■ YOUR GOAL: From the entries below, output the line with "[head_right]" and each following line up to and including the line with "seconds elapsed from", exactly as written.

------ DATA

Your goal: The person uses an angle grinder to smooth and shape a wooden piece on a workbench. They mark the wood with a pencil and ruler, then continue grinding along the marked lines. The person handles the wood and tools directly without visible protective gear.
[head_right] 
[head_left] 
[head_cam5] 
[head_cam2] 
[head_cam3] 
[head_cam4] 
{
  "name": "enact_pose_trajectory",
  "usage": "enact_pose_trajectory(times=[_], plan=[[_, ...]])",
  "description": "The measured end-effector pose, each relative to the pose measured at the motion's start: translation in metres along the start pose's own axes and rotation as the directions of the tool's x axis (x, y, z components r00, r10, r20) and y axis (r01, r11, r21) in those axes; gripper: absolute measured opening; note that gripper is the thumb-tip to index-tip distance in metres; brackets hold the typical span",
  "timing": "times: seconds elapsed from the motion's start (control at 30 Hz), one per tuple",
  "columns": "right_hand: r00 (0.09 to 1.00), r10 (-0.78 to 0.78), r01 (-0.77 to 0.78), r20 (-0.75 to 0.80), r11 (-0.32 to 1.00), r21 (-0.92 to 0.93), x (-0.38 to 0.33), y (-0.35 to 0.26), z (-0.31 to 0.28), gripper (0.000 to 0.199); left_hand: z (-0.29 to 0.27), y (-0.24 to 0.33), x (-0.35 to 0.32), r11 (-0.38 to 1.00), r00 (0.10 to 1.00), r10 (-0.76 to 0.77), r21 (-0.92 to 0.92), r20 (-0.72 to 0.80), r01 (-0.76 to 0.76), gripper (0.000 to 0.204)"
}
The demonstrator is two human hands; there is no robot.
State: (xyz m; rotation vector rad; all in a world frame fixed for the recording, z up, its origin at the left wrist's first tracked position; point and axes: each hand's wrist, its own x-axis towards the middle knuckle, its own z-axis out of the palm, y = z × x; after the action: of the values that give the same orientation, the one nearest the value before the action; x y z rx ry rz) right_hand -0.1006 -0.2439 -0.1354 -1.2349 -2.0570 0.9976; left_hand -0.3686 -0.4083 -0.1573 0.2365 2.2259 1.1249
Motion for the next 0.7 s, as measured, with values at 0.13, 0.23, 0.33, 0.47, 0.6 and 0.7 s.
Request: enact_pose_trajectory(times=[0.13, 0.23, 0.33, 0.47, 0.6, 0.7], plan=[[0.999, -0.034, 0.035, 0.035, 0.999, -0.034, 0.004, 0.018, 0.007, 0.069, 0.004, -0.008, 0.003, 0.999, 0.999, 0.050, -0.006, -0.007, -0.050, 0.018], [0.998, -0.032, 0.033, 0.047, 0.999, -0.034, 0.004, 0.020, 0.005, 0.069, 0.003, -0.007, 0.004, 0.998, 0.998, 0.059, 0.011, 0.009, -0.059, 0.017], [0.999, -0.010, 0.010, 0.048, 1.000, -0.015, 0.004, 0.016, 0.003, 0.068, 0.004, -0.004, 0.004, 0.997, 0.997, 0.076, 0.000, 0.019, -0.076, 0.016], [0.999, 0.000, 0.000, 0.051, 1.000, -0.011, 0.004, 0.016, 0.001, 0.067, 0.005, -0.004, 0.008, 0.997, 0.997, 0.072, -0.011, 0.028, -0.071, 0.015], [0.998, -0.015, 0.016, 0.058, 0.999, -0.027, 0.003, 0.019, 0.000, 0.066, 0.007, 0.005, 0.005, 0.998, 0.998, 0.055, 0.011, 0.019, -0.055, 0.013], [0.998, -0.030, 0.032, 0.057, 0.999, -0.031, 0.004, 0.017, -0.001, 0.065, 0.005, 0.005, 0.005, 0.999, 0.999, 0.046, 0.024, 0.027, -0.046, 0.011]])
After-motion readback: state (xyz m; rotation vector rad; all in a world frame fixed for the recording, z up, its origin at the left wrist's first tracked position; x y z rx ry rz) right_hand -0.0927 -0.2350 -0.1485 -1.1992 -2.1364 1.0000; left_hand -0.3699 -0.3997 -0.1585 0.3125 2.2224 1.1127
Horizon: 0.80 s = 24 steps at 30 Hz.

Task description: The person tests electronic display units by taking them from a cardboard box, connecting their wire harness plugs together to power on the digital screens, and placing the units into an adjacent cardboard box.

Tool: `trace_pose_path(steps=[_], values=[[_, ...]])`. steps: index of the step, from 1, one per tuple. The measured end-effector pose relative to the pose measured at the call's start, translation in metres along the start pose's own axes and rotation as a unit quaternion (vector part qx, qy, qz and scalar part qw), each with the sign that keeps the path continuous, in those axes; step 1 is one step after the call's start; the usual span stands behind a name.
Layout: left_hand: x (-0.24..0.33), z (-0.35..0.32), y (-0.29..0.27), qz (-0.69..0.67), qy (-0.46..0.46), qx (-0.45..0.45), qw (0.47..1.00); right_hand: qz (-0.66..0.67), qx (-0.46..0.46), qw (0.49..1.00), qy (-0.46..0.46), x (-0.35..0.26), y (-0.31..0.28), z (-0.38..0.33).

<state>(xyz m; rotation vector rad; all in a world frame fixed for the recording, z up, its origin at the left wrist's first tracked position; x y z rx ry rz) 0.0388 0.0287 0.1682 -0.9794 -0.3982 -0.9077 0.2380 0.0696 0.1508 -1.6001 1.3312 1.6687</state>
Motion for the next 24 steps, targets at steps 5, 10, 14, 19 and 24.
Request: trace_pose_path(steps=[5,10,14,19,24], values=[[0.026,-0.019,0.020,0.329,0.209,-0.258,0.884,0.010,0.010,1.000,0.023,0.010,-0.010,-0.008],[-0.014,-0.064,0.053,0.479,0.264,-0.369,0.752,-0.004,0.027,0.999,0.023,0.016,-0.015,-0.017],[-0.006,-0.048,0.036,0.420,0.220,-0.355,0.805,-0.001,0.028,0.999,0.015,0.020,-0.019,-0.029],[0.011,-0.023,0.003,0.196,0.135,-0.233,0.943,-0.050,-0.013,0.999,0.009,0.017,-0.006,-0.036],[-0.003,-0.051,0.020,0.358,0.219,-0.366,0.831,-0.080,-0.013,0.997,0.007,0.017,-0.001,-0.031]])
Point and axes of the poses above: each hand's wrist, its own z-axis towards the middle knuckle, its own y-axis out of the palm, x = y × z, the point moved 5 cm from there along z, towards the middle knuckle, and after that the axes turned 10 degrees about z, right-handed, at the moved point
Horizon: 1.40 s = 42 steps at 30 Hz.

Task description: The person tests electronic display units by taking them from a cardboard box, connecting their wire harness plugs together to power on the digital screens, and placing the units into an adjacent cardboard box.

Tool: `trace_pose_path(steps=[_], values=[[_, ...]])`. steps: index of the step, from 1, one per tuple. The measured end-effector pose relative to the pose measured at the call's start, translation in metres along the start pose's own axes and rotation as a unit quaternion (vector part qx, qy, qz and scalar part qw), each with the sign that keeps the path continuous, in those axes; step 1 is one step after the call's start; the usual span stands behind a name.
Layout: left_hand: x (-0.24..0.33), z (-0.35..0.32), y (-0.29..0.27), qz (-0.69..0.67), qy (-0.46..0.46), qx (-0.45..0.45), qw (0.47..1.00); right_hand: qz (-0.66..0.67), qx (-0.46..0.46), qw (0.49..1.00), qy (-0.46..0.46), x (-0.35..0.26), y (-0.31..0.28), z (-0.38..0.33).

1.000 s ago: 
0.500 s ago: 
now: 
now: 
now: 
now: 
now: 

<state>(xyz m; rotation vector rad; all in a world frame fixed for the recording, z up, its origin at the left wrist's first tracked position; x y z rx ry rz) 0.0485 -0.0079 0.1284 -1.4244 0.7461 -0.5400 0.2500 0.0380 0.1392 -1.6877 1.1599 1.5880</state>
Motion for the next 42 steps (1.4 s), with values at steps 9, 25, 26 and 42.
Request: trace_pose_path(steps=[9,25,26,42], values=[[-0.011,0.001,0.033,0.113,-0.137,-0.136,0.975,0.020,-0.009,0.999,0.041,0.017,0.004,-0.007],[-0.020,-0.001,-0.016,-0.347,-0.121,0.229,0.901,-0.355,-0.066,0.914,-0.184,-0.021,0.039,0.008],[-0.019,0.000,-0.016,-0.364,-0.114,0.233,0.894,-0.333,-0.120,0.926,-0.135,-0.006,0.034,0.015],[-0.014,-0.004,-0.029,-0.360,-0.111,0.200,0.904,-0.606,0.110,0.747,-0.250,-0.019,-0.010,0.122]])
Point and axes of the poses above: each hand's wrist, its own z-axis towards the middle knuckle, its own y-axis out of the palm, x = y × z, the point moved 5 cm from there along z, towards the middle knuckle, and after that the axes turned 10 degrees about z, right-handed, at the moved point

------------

■ TASK ANSWER:
[head_right] 
[head_left] 
[head_cam5] 
[head_cam2] 
[head_cam3] 
[head_cam4] 
{
  "name": "enact_pose_trajectory",
  "usage": "enact_pose_trajectory(times=[_], plan=[[_, ...]])",
  "description": "The measured end-effector pose, each relative to the pose measured at the motion's start: translation in metres along the start pose's own axes and rotation as the directions of the tool's x axis (x, y, z components r00, r10, r20) and y axis (r01, r11, r21) in those axes; gripper: absolute measured opening; note that gripper is the thumb-tip to index-tip distance in metres; brackets hold the typical span",
  "timing": "times: seconds elapsed from the motion's start (control at 30 Hz), one per tuple",

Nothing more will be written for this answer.